The Obama administration said it was “encouraged” by GM’s initial performance since emerging from bankruptcy in July.
Others who had supported a GM bailout, despite widespread skepticism that the company’s problems were too big and numerous to fix, said GM had taken a big step toward a lasting recovery.
“The company is on its way to fulfilling its promise to American taxpayers,” said Rep. John D. Dingell, D-Mich.
Analysts said it was too soon to give high grades to its management team and board simply because they had stabilized the company.
“I’d say their grade is incomplete,” said David E. Cole, director of the Center for Automotive Research. “They have done what they needed to do in the bankruptcy, but what’s critical is getting the fundamentals of the business on the right track.”
Paying back a portion of its government loans is only a first step in the rehabilitation of GM, which collapsed after years of heavy losses and bad decisions in the marketplace.
GM’s management and its new board of directors must show that it can create value for its biggest shareholder, the U.S. government, by attracting consumers with cars that they want to buy without resorting to deep discounts.
GM’s results showed a healthier balance sheet, ample cash, and factory production much more in line with consumer demand — improvements it owes largely to the bankruptcy process, the helping hand of the federal government and a modest increase in car sales.
Even with that help, the nation’s largest automaker still lost nearly $1.2 billion in the third quarter.
But GM’s managers and directors have also made some fast decisions to help the company. They have shaken up the company’s famously bureaucratic culture.

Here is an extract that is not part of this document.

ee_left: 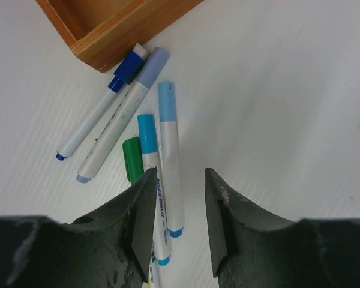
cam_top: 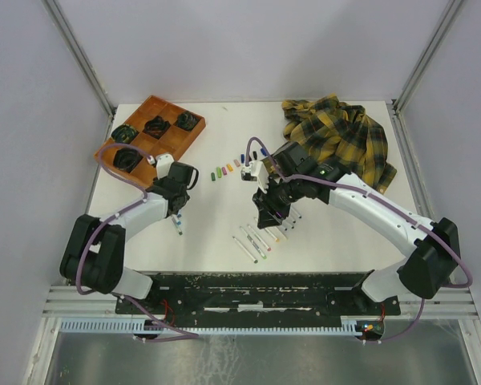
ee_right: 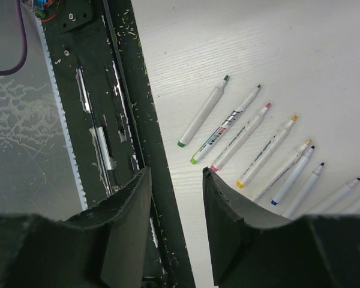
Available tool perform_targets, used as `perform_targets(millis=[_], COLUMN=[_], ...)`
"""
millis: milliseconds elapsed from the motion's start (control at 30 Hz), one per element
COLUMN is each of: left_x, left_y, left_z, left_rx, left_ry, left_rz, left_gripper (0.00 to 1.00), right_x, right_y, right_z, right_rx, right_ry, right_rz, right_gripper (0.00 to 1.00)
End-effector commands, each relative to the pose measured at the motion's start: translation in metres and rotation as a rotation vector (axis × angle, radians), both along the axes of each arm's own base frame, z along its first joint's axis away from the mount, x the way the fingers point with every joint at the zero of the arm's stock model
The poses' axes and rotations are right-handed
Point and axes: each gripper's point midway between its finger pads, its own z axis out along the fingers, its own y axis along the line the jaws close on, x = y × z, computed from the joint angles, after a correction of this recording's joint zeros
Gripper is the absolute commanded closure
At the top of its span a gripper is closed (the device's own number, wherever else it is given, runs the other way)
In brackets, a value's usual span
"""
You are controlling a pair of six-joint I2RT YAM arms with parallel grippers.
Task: Open the pen caps
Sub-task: Pick up the pen from the center of the board.
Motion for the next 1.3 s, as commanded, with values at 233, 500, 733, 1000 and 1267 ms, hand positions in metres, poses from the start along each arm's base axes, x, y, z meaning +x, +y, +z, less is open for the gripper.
perform_targets(millis=[233, 500, 733, 1000, 1267], left_x=[0.019, 0.020, 0.020, 0.016, 0.013], left_y=[0.012, 0.009, 0.007, 0.006, 0.001], left_z=[-0.013, -0.022, -0.025, -0.033, -0.040], left_rx=[0.045, 0.020, 0.011, 0.001, -0.031], left_ry=[0.047, 0.069, 0.078, 0.097, 0.105], left_rz=[0.015, 0.000, -0.007, -0.002, -0.021], left_gripper=[0.59, 0.61, 0.63, 0.68, 0.68], right_x=[0.000, -0.001, -0.001, -0.001, -0.001], right_y=[0.004, 0.005, 0.005, 0.004, 0.005], right_z=[0.005, 0.004, 0.005, 0.006, 0.006], right_rx=[0.042, 0.043, 0.046, 0.049, 0.054], right_ry=[0.005, 0.021, 0.024, 0.025, 0.030], right_rz=[0.024, 0.027, 0.026, 0.024, 0.024], right_gripper=[0.53, 0.53, 0.53, 0.52, 0.52])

And they have used aggressive marketing, including a 60-day money-back guarantee, and some well-received new products, like the Cadillac SRX crossover, to bring shoppers back to showrooms.

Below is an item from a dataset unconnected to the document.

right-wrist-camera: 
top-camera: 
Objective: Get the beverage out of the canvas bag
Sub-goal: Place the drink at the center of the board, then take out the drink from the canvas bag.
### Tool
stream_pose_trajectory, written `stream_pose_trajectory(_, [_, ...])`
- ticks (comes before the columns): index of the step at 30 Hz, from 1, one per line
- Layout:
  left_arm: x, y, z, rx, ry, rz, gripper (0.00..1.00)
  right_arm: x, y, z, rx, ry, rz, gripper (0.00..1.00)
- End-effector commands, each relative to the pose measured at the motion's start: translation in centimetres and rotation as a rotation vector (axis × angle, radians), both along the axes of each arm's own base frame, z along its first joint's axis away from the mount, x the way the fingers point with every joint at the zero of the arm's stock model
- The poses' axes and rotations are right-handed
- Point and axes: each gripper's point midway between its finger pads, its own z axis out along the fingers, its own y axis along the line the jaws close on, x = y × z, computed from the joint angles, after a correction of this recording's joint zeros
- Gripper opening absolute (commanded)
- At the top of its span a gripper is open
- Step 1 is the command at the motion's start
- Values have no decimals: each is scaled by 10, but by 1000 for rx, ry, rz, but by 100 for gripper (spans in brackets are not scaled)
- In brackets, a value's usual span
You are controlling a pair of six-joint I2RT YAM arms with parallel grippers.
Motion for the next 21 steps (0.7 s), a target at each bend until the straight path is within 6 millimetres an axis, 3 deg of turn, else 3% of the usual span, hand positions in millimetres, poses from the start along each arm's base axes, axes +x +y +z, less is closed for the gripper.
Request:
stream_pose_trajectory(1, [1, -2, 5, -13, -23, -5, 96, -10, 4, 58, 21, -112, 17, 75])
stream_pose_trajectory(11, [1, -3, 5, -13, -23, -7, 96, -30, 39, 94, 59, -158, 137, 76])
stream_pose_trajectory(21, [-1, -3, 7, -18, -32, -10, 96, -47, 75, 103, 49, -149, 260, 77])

As a result, even though GM has shed four of its brands, it has managed to hold onto roughly a fifth of the overall car market in the United States. The company is also generating cash now, rather than bleeding it.
That is why the company is in a position to begin paying back $6.7 billion in federal loans as soon as next month. “We think it’s important that we show the taxpayer we can repay this investment,” GM’s chief executive, Fritz Henderson, said Monday.
GM is still faring poorly compared to its cross-town rival, Ford Motor Co., which earned a $1-billion profit in the third quarter without the benefit of any government assistance.